### Listed entries

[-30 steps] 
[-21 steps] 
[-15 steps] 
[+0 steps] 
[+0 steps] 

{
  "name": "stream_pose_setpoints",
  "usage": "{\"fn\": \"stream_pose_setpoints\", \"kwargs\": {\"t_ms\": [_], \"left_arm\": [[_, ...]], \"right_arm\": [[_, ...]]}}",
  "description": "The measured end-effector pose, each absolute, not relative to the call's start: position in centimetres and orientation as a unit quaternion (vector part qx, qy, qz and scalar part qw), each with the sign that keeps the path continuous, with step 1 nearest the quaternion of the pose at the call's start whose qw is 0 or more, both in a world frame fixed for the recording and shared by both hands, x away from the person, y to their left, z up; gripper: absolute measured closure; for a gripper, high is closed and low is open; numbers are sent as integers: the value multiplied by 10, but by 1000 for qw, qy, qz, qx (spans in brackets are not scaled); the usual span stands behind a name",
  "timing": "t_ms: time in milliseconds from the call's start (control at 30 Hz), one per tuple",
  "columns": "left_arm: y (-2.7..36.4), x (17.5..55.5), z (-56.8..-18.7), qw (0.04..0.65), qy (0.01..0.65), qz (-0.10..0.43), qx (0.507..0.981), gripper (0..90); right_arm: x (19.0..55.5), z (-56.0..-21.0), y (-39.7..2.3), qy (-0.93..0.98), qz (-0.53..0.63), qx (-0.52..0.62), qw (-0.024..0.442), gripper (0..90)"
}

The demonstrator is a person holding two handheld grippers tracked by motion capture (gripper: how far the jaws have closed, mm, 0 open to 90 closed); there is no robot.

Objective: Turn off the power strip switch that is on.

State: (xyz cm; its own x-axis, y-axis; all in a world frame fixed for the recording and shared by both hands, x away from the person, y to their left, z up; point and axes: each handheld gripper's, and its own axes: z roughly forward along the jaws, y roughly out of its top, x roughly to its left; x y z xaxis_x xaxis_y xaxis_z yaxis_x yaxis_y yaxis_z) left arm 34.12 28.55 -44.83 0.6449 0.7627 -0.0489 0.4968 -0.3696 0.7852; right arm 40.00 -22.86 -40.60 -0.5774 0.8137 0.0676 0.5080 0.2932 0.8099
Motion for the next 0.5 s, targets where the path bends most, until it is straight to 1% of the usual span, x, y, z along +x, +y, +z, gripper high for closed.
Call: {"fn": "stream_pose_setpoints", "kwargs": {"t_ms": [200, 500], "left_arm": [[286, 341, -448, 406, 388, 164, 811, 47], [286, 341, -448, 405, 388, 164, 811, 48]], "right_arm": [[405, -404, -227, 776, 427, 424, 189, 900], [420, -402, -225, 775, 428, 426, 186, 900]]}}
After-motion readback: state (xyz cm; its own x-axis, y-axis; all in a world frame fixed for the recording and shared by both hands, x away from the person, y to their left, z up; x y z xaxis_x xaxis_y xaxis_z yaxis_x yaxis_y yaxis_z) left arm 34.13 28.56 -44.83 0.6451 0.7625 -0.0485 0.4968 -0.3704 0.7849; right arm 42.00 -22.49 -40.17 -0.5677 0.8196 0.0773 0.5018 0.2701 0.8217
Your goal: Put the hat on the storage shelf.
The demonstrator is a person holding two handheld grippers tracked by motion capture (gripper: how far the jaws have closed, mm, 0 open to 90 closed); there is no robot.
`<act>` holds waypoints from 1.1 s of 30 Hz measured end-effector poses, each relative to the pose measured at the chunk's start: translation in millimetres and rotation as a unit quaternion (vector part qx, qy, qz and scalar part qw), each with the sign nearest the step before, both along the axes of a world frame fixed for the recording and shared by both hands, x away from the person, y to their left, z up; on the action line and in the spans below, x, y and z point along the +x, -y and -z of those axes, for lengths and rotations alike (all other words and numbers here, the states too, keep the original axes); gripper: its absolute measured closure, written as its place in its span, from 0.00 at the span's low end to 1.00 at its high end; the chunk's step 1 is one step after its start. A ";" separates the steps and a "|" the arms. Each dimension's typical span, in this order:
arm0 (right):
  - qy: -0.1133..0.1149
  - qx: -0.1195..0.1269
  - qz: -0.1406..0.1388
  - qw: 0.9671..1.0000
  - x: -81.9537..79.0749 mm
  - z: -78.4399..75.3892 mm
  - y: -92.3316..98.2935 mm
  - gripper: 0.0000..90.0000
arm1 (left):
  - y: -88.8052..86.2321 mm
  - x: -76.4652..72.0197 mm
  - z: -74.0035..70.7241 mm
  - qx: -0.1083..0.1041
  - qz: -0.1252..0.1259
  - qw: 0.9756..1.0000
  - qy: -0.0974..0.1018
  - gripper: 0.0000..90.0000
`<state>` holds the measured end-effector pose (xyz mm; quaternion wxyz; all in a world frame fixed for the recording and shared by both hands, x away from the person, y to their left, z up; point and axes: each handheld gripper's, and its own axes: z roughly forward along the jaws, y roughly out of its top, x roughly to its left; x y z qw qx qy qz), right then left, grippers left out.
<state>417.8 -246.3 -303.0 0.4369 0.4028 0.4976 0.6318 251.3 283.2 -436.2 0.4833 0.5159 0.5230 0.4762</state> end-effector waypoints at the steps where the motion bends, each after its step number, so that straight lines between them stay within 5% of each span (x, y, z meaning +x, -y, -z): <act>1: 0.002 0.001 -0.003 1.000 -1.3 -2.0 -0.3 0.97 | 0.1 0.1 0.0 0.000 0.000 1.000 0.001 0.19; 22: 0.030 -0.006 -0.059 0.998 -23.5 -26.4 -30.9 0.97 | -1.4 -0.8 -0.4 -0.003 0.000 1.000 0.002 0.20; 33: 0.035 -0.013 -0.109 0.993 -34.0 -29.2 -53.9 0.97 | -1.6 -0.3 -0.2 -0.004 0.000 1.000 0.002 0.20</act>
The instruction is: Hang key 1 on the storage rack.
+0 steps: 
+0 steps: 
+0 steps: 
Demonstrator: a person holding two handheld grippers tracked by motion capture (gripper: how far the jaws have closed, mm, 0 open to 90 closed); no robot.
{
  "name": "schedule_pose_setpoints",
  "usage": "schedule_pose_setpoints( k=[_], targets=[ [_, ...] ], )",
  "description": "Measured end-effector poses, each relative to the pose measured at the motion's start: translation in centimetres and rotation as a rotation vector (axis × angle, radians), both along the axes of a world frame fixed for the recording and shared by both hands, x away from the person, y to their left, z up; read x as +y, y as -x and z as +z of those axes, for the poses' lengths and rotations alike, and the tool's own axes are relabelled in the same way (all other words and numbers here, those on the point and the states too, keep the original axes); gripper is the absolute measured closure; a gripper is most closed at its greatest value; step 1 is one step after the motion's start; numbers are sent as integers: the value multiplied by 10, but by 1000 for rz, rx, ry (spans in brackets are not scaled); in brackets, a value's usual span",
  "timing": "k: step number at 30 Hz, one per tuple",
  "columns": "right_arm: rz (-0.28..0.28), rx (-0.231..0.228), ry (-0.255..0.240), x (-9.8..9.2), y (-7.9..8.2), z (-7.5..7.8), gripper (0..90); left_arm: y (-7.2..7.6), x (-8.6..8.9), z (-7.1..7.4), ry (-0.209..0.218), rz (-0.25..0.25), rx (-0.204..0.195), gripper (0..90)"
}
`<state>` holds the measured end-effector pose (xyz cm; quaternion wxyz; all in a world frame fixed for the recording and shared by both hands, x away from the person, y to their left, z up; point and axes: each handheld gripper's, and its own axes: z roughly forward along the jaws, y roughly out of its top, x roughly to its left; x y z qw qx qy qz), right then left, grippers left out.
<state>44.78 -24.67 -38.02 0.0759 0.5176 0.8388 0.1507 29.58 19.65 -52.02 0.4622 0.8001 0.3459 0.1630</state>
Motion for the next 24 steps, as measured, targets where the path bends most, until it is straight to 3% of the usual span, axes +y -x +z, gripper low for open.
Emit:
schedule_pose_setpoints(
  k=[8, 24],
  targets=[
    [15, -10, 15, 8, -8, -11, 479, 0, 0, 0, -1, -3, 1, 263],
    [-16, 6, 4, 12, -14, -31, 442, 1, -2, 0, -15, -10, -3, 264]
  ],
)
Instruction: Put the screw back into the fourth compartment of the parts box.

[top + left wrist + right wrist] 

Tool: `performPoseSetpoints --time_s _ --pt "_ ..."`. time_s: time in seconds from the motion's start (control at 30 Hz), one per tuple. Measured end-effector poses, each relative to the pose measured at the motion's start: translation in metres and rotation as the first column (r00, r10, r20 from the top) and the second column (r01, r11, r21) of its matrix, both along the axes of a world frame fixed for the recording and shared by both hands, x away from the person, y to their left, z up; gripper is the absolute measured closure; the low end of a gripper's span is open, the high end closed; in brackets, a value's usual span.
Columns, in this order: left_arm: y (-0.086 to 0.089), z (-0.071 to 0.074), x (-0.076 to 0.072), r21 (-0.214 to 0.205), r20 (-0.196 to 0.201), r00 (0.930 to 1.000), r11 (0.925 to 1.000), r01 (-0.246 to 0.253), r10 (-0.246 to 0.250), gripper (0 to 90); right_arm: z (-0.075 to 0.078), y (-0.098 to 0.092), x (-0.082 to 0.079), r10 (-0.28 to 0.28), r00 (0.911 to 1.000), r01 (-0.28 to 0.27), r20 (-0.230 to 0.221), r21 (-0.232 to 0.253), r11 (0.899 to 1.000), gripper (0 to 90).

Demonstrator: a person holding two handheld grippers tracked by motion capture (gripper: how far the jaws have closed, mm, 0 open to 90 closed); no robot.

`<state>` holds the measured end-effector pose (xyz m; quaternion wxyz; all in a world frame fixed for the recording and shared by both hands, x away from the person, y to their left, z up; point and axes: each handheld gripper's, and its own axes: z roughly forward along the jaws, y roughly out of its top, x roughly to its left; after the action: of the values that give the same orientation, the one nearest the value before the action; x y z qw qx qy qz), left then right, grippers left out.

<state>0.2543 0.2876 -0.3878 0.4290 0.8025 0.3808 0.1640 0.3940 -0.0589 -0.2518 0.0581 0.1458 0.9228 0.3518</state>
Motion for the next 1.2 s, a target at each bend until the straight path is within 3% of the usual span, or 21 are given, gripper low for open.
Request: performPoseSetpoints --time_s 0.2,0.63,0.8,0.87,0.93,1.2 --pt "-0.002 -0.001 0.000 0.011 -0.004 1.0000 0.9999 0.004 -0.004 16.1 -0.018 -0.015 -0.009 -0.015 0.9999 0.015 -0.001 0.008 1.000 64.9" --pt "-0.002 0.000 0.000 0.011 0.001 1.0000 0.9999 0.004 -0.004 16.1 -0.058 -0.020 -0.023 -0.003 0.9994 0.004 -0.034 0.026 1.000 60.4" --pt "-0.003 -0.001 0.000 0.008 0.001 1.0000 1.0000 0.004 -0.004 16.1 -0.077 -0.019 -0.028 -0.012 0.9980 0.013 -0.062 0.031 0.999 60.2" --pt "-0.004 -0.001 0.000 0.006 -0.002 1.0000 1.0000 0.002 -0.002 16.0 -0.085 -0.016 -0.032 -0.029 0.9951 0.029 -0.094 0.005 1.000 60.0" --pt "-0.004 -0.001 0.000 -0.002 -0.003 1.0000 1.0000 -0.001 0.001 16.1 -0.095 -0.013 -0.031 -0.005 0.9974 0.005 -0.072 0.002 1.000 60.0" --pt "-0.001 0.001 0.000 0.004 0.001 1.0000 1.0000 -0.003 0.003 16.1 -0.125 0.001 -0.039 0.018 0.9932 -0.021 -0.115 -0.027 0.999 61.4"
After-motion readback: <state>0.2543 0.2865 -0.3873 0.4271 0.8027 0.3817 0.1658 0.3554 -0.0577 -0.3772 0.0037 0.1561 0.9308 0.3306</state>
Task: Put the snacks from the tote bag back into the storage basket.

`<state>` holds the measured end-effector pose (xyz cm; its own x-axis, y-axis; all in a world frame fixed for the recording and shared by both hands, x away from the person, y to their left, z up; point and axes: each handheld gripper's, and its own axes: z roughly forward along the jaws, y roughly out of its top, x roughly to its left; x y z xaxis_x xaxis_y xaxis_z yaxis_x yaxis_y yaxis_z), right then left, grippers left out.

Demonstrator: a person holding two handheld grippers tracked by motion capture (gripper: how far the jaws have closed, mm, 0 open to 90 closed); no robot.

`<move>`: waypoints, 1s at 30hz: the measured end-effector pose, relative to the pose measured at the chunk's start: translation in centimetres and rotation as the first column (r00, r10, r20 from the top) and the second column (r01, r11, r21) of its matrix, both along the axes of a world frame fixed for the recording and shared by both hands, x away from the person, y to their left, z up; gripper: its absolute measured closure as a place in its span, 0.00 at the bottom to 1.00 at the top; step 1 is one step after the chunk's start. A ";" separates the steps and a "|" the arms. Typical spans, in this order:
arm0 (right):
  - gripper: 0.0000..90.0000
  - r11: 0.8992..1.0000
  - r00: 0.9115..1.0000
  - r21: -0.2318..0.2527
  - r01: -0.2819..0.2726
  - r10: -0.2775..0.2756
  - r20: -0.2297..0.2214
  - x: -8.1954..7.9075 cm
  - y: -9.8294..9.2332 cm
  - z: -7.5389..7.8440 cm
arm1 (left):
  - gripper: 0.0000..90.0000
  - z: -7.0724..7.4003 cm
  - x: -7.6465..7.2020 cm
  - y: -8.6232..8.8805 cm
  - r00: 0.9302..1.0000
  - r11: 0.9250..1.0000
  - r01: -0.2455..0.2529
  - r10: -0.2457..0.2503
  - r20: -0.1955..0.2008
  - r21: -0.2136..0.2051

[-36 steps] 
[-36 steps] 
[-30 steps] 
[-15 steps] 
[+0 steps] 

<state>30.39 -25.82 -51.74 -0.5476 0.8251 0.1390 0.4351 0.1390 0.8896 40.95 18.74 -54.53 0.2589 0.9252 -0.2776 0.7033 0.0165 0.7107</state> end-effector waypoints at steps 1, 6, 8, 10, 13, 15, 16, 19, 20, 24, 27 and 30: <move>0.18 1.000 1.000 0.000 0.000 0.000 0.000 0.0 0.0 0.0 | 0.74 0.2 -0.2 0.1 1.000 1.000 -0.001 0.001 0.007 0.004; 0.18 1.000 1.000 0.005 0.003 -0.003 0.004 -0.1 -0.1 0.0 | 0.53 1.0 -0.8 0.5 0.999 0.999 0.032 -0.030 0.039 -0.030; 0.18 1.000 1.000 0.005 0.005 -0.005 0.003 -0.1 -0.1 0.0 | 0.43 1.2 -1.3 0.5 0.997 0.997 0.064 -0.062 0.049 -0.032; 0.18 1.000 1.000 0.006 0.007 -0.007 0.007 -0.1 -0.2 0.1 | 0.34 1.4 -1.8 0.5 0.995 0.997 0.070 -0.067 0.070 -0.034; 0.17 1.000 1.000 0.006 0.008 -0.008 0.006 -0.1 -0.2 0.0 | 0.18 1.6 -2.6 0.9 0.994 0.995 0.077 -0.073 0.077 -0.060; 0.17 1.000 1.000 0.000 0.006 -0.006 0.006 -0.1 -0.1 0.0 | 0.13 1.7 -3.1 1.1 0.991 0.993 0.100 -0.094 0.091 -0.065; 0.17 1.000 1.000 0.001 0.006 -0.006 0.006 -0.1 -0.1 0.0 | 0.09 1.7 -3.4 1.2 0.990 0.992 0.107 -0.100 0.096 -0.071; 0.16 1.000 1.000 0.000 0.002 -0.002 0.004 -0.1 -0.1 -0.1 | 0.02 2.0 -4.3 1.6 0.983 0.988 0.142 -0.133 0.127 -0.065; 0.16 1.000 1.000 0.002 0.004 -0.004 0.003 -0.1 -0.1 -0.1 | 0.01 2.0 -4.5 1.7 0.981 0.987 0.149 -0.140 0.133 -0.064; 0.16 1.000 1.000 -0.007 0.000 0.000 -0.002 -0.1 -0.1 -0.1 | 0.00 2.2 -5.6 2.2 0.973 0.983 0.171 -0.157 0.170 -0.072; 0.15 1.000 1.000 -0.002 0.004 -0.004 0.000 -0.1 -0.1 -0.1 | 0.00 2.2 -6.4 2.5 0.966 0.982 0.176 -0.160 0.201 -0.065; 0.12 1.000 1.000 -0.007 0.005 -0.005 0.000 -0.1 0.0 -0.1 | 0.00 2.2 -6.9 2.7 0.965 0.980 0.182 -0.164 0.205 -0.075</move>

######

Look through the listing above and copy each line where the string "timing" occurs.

  "timing": "t_ms: time in milliseconds from the call's start (control at 30 Hz), one per tuple",
  "timing": "k: step number at 30 Hz, one per tuple",

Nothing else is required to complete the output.